● **Required action**
An exact copy of all the data below is needed.

● **Supplied information**
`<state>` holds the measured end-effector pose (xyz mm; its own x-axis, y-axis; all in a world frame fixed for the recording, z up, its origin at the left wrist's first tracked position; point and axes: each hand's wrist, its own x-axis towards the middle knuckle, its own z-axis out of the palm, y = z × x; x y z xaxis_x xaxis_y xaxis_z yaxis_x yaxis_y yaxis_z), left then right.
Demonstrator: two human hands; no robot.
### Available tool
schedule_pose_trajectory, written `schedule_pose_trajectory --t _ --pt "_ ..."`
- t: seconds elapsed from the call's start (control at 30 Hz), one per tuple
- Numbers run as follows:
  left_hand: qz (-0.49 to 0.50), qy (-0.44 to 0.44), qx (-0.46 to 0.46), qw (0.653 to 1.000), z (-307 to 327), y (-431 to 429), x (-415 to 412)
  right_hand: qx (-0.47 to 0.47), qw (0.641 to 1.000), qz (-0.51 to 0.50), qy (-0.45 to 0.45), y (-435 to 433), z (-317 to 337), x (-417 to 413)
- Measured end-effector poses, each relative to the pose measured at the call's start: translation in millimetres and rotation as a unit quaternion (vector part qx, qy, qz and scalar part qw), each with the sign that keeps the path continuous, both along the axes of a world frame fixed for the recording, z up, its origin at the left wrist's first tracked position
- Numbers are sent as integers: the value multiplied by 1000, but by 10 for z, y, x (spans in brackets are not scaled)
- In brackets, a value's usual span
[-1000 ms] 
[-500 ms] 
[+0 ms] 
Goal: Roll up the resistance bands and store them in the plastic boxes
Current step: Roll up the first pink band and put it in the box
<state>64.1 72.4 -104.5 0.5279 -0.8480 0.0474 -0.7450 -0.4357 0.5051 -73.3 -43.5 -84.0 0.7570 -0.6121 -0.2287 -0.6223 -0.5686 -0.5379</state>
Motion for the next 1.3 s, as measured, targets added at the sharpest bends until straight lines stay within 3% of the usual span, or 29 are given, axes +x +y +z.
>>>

● **Expected answer**
`<state>` holds the measured end-effector pose (xyz mm; its own x-axis, y-axis; all in a world frame fixed for the recording, z up, its origin at the left wrist's first tracked position; point and axes: each hand's wrist, its own x-axis towards the middle knuckle, its own z-axis out of the palm, y = z × x; x y z xaxis_x xaxis_y xaxis_z yaxis_x yaxis_y yaxis_z), left then right.
Demonstrator: two human hands; no robot.
### Available tool
schedule_pose_trajectory, written `schedule_pose_trajectory --t _ --pt "_ ..."`
- t: seconds elapsed from the call's start (control at 30 Hz), one per tuple
- Numbers run as follows:
  left_hand: qz (-0.49 to 0.50), qy (-0.44 to 0.44), qx (-0.46 to 0.46), qw (0.653 to 1.000), z (-307 to 327), y (-431 to 429), x (-415 to 412)
  right_hand: qx (-0.47 to 0.47), qw (0.641 to 1.000), qz (-0.51 to 0.50), qy (-0.45 to 0.45), y (-435 to 433), z (-317 to 337), x (-417 to 413)
- Measured end-effector poses, each relative to the pose measured at the call's start: translation in millimetres and rotation as a unit quaternion (vector part qx, qy, qz and scalar part qw), each with the sign that keeps the path continuous, both along the axes of a world frame fixed for the recording, z up, its origin at the left wrist's first tracked position
- Numbers are sent as integers: the value multiplied by 1000, but by 10 for z, y, x (spans in brackets are not scaled)
- In brackets, a value's usual span
[-1000 ms] 
[-500 ms] 
[+0 ms] 
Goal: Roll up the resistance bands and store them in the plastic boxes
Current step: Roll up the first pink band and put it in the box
<state>64.1 72.4 -104.5 0.5279 -0.8480 0.0474 -0.7450 -0.4357 0.5051 -73.3 -43.5 -84.0 0.7570 -0.6121 -0.2287 -0.6223 -0.5686 -0.5379</state>
Motion for the next 1.3 s, as measured, targets added at the sharpest bends until straight lines stay within 3% of the usual span, or 29 are given, axes +x +y +z.
>>>

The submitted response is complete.